--- TASK GOAL ---
Pictures are to be dropped. Everything else in the listing gets copied exactly.

--- DATA ---
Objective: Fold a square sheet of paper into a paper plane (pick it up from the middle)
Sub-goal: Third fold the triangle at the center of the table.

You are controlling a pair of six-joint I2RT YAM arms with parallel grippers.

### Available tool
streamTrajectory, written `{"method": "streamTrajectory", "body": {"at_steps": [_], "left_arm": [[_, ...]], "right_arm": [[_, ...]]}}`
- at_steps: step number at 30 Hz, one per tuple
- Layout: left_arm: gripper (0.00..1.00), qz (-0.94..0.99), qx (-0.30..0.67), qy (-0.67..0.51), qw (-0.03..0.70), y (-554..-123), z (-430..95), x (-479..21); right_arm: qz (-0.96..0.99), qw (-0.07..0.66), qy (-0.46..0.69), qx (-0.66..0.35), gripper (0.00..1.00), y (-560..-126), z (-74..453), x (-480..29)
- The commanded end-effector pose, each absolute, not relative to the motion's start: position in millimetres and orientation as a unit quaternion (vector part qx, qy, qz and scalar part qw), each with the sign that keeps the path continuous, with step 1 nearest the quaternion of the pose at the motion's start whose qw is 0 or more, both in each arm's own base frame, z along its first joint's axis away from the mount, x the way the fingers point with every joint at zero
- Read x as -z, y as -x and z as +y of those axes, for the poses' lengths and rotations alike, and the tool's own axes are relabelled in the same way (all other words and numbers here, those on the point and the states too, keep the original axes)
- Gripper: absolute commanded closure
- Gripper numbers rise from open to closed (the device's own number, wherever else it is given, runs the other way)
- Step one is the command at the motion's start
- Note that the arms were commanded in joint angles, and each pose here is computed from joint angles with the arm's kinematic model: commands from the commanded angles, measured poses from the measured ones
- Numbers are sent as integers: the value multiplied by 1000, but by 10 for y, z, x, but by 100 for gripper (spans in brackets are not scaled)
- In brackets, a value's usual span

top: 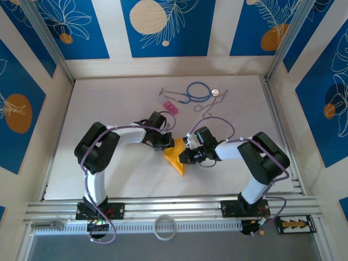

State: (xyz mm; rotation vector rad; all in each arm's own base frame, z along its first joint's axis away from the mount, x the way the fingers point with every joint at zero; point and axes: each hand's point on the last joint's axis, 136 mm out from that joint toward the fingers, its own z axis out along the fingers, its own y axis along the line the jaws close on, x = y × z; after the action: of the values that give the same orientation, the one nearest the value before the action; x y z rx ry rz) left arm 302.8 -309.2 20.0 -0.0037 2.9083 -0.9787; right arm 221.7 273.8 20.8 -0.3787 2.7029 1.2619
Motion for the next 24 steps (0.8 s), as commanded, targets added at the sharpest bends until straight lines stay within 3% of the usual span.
{"method": "streamTrajectory", "body": {"at_steps": [1, 24], "left_arm": [[90, 956, 292, 12, 17, -2950, -2961, -52], [90, 955, 295, 14, 17, -2953, -2973, -44]], "right_arm": [[898, 72, 130, -415, 100, -2272, 2743, -244], [903, 71, 133, -401, 100, -2279, 2715, -226]]}}
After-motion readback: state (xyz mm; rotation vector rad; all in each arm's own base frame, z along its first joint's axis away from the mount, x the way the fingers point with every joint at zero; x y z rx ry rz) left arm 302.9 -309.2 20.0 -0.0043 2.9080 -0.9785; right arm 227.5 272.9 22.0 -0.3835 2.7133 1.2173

--- SOLVED EXERCISE ---
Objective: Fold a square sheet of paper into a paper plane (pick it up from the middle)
Sub-goal: Third fold the triangle at the center of the table.

You are controlling a pair of six-joint I2RT YAM arms with parallel grippers.

### Available tool
streamTrajectory, written `{"method": "streamTrajectory", "body": {"at_steps": [_], "left_arm": [[_, ...]], "right_arm": [[_, ...]]}}`
- at_steps: step number at 30 Hz, one per tuple
- Layout: left_arm: gripper (0.00..1.00), qz (-0.94..0.99), qx (-0.30..0.67), qy (-0.67..0.51), qw (-0.03..0.70), y (-554..-123), z (-430..95), x (-479..21); right_arm: qz (-0.96..0.99), qw (-0.07..0.66), qy (-0.46..0.69), qx (-0.66..0.35), gripper (0.00..1.00), y (-560..-126), z (-74..453), x (-480..29)
- The commanded end-effector pose, each absolute, not relative to the motion's start: position in millimetres and orientation as a unit quaternion (vector part qx, qy, qz and scalar part qw), each with the sign that keeps the path continuous, with step 1 nearest the quaternion of the pose at the motion's start whose qw is 0 or more, both in each arm's own base frame, z along its first joint's axis away from the mount, x the way the fingers point with every joint at zero
- Read x as -z, y as -x and z as +y of those axes, for the poses' lengths and rotations alike, and the tool's own axes are relabelled in the same way (all other words and numbers here, those on the point and the states too, keep the original axes)
- Gripper: absolute commanded closure
- Gripper numbers rise from open to closed (the device's own number, wherever else it is given, runs the other way)
- Step one is the command at the motion's start
- Note that the arms were commanded in joint angles, and each pose here is computed from joint angles with the arm's kinematic model: commands from the commanded angles, measured poses from the measured ones
- Numbers are sent as integers: the value multiplied by 1000, but by 10 for y, z, x, but by 100 for gripper (spans in brackets are not scaled)
- In brackets, a value's usual span

top: 

State: (xyz mm; rotation vector rad; all in each arm's own base frame, z along its first joint's axis away from the mount, x the way the fingers point with every joint at zero; point and axes: each hand's point on the last joint's axis, 136 mm out from that joint toward the fingers, its own z axis out along the fingers, its own y axis along the line the jaws close on, x = y × z; after the action: of the values that give the same orientation, the one nearest the value before the action; x y z rx ry rz) left arm 302.8 -309.2 20.0 -0.0037 2.9083 -0.9787; right arm 221.7 273.8 20.8 -0.3787 2.7029 1.2619
Motion for the next 24 steps (0.8 s), as commanded, targets added at the sharpest bends until straight lines stay within 3% of the usual span.
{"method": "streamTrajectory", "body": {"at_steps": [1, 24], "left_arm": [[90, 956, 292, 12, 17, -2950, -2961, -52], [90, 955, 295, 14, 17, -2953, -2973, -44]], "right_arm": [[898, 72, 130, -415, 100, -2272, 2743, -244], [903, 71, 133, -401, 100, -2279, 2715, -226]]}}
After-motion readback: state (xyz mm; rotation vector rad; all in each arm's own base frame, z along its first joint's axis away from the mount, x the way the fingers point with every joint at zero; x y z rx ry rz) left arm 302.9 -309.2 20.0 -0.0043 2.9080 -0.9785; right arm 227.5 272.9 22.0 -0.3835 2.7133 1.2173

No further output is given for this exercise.